What the exercise asks –
Repeat the data as given. Images do not go in the copy.

Excerpted records –
BEGIN
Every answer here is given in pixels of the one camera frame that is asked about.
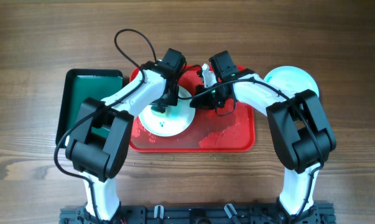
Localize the white plate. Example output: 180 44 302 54
264 66 320 97
139 98 195 137

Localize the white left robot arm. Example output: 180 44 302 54
56 61 185 223

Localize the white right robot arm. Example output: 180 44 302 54
190 68 336 223

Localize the black tub with green water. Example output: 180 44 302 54
55 68 123 144

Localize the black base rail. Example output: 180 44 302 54
58 203 336 224
END
Answer section –
Every answer here is given in pixels of the one camera frame that is asked about.
Localize the white plate. Example output: 180 44 302 54
264 66 320 97
139 98 195 137

Localize the white left robot arm. Example output: 180 44 302 54
56 61 185 223

Localize the white right robot arm. Example output: 180 44 302 54
190 68 336 223

Localize the black tub with green water. Example output: 180 44 302 54
55 68 123 144

Localize the black base rail. Example output: 180 44 302 54
58 203 336 224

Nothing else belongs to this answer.